El ir haciendo en nuestra conducta esta unión: lectura del Evangelio y relaciones con los demás, tratando de detectar las necesidades en nuestro entorno, nos hará fuertes y nos permitirá superar la limitación, la fragilidad humana y el pecado. Y podremos, como lo dice el profeta Isaías, hacer cosas que solamente un hombre con un espíritu fuerte puede ofrecer, que cuando nos agredan con violencia, cuando se cometa una injusticia en nuestras personas, podamos presentarnos con plena dignidad, pero no respondiendo con violencia, sino como dice el texto: “El Señor Dios me ha hecho oír sus palabras, yo no he opuesto resistencia ni me he echado para atrás; ofrecí la espalda a los que me golpeaban, la mejilla a los que me tiraban de la barba; no aparté mi rostro de los insultos y salivazos, porque el Señor me ayuda” (Isaías 50:5-7).

Lo que nos parece increíble hacer, es posible cuando nuestro espíritu se ha unido al Espíritu de Dios; así surgen en la Iglesia los santos, los mártires.

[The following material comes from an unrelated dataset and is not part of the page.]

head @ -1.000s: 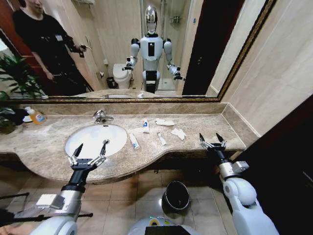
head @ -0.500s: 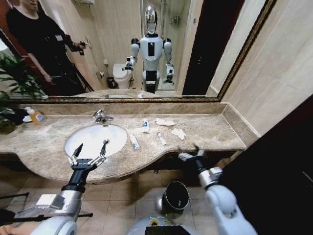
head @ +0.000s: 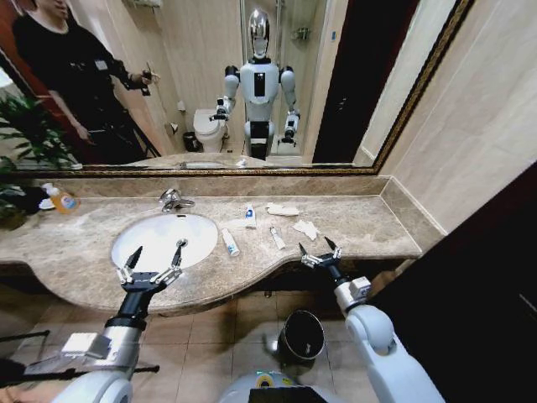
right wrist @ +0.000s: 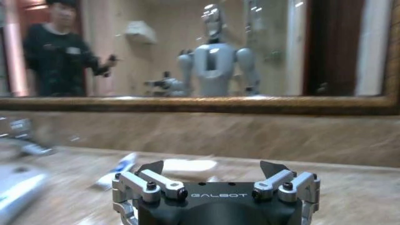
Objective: Pick up the trash from the sink and place it in the trash bin.
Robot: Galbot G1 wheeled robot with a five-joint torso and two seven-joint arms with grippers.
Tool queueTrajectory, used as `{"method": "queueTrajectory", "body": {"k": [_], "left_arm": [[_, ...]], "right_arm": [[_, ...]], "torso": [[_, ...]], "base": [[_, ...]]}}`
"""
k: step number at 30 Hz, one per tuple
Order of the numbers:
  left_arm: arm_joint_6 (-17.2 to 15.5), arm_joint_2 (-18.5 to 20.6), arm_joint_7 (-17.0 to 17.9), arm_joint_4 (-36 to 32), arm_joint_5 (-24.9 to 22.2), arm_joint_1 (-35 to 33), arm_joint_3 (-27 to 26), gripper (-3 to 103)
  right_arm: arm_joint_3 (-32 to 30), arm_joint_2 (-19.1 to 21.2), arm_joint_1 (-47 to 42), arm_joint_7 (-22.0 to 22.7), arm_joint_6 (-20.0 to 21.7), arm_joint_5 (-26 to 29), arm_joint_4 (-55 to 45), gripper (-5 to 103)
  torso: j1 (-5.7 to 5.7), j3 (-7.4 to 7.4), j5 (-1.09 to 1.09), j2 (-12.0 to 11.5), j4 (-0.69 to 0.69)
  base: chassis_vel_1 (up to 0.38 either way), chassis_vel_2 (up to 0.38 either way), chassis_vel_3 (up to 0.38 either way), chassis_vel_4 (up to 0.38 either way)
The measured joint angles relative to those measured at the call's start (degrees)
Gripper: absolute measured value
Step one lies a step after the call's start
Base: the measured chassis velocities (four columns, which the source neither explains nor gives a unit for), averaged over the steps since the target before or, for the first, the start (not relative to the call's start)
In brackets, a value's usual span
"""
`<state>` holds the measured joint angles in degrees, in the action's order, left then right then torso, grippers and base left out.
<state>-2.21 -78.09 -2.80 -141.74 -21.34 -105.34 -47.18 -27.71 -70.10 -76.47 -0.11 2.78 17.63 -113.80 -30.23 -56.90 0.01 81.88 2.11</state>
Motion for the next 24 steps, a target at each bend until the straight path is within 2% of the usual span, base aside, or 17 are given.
{"method": "queueTrajectory", "body": {"k": [2, 3, 5, 6, 7, 10, 11, 13, 15, 16, 19, 20, 21, 24], "left_arm": [[0.0, 0.0, 0.0, 0.0, 0.0, 0.0, 0.0, 100], [0.0, 0.0, 0.0, 0.0, 0.0, 0.0, 0.0, 100], [0.0, 0.0, 0.0, 0.0, 0.0, 0.0, 0.0, 100], [0.0, 0.0, 0.0, 0.0, 0.0, 0.0, 0.0, 100], [0.0, 0.0, 0.0, 0.0, 0.0, 0.0, 0.0, 100], [0.0, 0.0, 0.0, 0.0, 0.0, 0.0, 0.0, 100], [0.0, 0.0, 0.0, 0.0, 0.0, 0.0, 0.0, 100], [0.0, 0.0, 0.0, 0.0, 0.0, 0.0, 0.0, 100], [0.0, 0.0, 0.0, 0.0, 0.0, 0.0, 0.0, 100], [0.0, 0.0, 0.0, 0.0, 0.0, 0.0, 0.0, 100], [0.0, 0.0, 0.0, 0.0, 0.0, 0.0, 0.0, 100], [0.0, 0.0, 0.0, 0.0, 0.0, 0.0, 0.0, 100], [0.0, 0.0, 0.0, 0.0, 0.0, 0.0, 0.0, 100], [0.0, 0.0, 0.0, 0.0, 0.0, 0.0, 0.0, 100]], "right_arm": [[-0.4, 1.2, 2.5, 4.8, 2.0, 1.1, 0.4, 100], [-0.4, 1.2, 2.5, 4.8, 2.0, 1.1, 0.4, 100], [-1.2, 3.0, 3.6, 6.8, 6.1, 2.6, -0.4, 100], [-1.7, 4.5, 3.7, 6.0, 8.0, 4.3, -1.1, 100], [-1.7, 4.5, 3.7, 6.0, 8.0, 4.3, -1.1, 100], [-1.9, 9.8, 4.1, 1.4, 10.6, 8.7, -1.4, 100], [-1.9, 9.8, 4.1, 1.4, 10.6, 8.7, -1.4, 100], [-0.9, 12.0, 5.8, 0.2, 13.1, 11.5, -1.4, 100], [1.4, 13.2, 10.0, 1.8, 16.9, 14.5, -0.4, 100], [1.4, 13.2, 10.0, 1.8, 16.9, 14.5, -0.4, 100], [3.7, 13.4, 15.2, 3.2, 21.7, 14.6, 2.5, 100], [4.5, 13.8, 16.8, 3.4, 24.5, 15.2, 3.5, 100], [4.5, 13.8, 16.8, 3.4, 24.5, 15.2, 3.5, 100], [6.2, 15.0, 19.1, 3.9, 30.6, 18.3, 4.2, 100]], "torso": [[-0.01, 0.00, 0.01, 0.0, 0.01], [-0.01, 0.00, 0.01, 0.0, 0.01], [-0.01, -0.01, 0.01, 0.0, 0.00], [-0.01, 0.00, 0.00, 0.0, 0.00], [-0.01, 0.00, 0.00, 0.0, 0.00], [0.00, 0.00, 0.01, 0.0, -0.01], [0.00, 0.00, 0.01, 0.0, -0.01], [0.00, 0.00, 0.00, 0.0, -0.02], [0.00, 0.00, -0.01, 0.0, -0.01], [0.00, 0.00, -0.01, 0.0, -0.01], [0.00, -0.01, 0.01, 0.0, 0.02], [-0.01, -0.01, 0.00, 0.0, 0.02], [-0.01, -0.01, 0.00, 0.0, 0.02], [-0.01, -0.01, -0.01, 0.0, 0.00]], "base": [[0.000, 0.000, 0.000, 0.000], [0.000, 0.000, 0.000, 0.000], [0.000, 0.000, 0.000, 0.000], [0.000, 0.000, 0.000, 0.000], [0.000, 0.000, 0.000, 0.000], [0.000, 0.000, 0.000, 0.000], [0.000, 0.000, 0.000, 0.000], [0.000, 0.000, 0.000, 0.000], [0.000, 0.000, 0.000, 0.000], [0.000, 0.000, 0.000, 0.000], [0.000, 0.000, 0.000, 0.000], [0.000, 0.000, 0.000, 0.000], [0.000, 0.000, 0.000, 0.000], [0.000, 0.000, 0.000, 0.000]]}}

Son extremos heroicos, sí, pero deben motivar nuestra vida en esta cotidianidad, donde podemos empezar con mayor facilidad.

Si queremos una mejor patria, un mejor México, está en nuestras manos, depende de que seamos auténticos discípulos de Cristo, y que hagamos de nuestra fe el fundamento de una sociedad solidaria, fraterna y subsidiaria. ¡Que así sea!